The data is to be reproduced in full and without error.

● ● ● ● ●

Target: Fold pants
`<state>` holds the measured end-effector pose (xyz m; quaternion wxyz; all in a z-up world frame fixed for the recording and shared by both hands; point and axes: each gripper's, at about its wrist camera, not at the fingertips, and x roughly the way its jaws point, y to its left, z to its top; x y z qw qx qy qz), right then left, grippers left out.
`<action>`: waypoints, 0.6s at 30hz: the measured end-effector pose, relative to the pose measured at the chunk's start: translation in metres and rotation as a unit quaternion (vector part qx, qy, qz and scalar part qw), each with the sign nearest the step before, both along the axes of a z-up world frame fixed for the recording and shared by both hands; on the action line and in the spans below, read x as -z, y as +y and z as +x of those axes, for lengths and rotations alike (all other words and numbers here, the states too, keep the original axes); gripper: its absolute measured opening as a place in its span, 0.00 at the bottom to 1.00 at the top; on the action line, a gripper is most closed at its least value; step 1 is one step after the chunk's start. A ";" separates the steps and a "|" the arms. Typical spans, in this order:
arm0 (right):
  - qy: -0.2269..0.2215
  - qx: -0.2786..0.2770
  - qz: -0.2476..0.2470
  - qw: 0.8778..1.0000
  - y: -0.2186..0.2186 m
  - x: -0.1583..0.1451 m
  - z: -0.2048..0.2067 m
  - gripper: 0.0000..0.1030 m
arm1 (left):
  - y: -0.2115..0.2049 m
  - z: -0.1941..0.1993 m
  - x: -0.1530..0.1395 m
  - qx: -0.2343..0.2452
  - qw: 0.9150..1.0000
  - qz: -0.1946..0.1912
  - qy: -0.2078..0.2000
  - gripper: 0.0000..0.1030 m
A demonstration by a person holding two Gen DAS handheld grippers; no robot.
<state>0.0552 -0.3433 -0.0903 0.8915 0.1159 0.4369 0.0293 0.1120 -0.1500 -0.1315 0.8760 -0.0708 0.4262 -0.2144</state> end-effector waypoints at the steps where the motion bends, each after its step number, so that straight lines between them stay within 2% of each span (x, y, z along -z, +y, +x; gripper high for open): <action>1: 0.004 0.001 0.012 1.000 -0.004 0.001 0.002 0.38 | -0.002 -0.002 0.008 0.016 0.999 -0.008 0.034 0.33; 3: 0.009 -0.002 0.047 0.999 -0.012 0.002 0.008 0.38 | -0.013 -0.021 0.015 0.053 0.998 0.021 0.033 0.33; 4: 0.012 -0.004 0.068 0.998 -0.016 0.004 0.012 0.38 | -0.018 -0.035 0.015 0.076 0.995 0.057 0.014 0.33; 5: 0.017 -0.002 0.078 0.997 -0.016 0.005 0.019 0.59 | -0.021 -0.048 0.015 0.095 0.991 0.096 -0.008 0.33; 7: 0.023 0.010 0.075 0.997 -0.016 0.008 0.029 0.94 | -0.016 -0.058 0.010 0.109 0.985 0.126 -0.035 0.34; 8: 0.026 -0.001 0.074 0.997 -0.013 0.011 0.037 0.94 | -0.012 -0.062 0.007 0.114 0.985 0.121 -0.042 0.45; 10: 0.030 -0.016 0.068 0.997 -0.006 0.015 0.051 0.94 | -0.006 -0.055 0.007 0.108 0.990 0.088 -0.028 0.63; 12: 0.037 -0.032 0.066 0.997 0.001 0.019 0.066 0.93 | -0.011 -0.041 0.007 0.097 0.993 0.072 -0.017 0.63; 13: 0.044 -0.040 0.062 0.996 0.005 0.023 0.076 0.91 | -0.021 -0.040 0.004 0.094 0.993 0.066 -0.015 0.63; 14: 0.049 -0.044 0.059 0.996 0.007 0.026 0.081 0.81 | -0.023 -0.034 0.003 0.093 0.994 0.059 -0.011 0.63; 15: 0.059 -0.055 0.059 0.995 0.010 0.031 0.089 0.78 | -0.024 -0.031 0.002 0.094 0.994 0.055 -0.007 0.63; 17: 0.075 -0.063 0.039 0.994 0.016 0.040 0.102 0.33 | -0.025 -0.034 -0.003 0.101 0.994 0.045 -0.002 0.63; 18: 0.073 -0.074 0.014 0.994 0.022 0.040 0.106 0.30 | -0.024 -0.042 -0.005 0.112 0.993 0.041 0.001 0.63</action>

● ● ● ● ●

TASK SOLUTION:
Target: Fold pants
`<state>` holds the measured end-effector pose (xyz m; quaternion wxyz; all in a z-up world frame fixed for the recording and shared by both hands; point and axes: each gripper's, at about its wrist camera, not at the fingertips, and x roughly the way its jaws point, y to its left, z to its top; x y z qw qx qy qz), right then left, grippers left out.
`<action>`: waypoints, 0.6s at 30hz: the measured end-effector pose, relative to the pose measured at the chunk's start: translation in metres and rotation as a unit quaternion (vector part qx, qy, qz and scalar part qw), each with the sign nearest the step before, both along the axes of a z-up world frame fixed for the recording and shared by both hands; on the action line and in the spans below, read x as -z, y as +y and z as +x of those axes, for lengths and rotations alike (all other words and numbers here, the states too, keep the original axes); gripper: its absolute measured opening as a place in its span, 0.00 at the bottom to 1.00 at the top; on the action line, a gripper is most closed at its least value; step 1 is one step after the chunk's start. A ";" separates the steps and a "|" the arms. Typical spans, in this order:
arm0 (right):
  - qy: -0.2269..0.2215
  - qx: -0.2786..0.2770
  - qz: -0.2476..0.2470
  - qw: 0.8778..1.0000
  - y: -0.2186..0.2186 m
  - x: -0.1583..0.1451 m
  - z: -0.2048..0.2067 m
  - gripper: 0.0000..0.1030 m
arm1 (left):
  - y: -0.2115..0.2049 m
  - z: -0.1941..0.1993 m
  - x: -0.1530..0.1395 m
  - qx: -0.2343..0.2452
  - qw: 0.9150..1.0000
  - qz: -0.1946..0.1912
  - qy: -0.2078..0.2000
  - gripper: 0.0000..0.1030 m
A demonstration by a person holding two Gen DAS handheld grippers; no robot.
<state>0.0552 -0.3433 -0.0903 0.8915 0.1159 0.4369 0.0293 0.1120 -0.1500 -0.1315 0.8760 -0.0708 0.4262 -0.2144</state> end-effector waypoints at the steps where the motion bends, each after its step number, so that straight lines between them stay within 2% of each span (x, y, z along -z, +y, +x; gripper high for open): <action>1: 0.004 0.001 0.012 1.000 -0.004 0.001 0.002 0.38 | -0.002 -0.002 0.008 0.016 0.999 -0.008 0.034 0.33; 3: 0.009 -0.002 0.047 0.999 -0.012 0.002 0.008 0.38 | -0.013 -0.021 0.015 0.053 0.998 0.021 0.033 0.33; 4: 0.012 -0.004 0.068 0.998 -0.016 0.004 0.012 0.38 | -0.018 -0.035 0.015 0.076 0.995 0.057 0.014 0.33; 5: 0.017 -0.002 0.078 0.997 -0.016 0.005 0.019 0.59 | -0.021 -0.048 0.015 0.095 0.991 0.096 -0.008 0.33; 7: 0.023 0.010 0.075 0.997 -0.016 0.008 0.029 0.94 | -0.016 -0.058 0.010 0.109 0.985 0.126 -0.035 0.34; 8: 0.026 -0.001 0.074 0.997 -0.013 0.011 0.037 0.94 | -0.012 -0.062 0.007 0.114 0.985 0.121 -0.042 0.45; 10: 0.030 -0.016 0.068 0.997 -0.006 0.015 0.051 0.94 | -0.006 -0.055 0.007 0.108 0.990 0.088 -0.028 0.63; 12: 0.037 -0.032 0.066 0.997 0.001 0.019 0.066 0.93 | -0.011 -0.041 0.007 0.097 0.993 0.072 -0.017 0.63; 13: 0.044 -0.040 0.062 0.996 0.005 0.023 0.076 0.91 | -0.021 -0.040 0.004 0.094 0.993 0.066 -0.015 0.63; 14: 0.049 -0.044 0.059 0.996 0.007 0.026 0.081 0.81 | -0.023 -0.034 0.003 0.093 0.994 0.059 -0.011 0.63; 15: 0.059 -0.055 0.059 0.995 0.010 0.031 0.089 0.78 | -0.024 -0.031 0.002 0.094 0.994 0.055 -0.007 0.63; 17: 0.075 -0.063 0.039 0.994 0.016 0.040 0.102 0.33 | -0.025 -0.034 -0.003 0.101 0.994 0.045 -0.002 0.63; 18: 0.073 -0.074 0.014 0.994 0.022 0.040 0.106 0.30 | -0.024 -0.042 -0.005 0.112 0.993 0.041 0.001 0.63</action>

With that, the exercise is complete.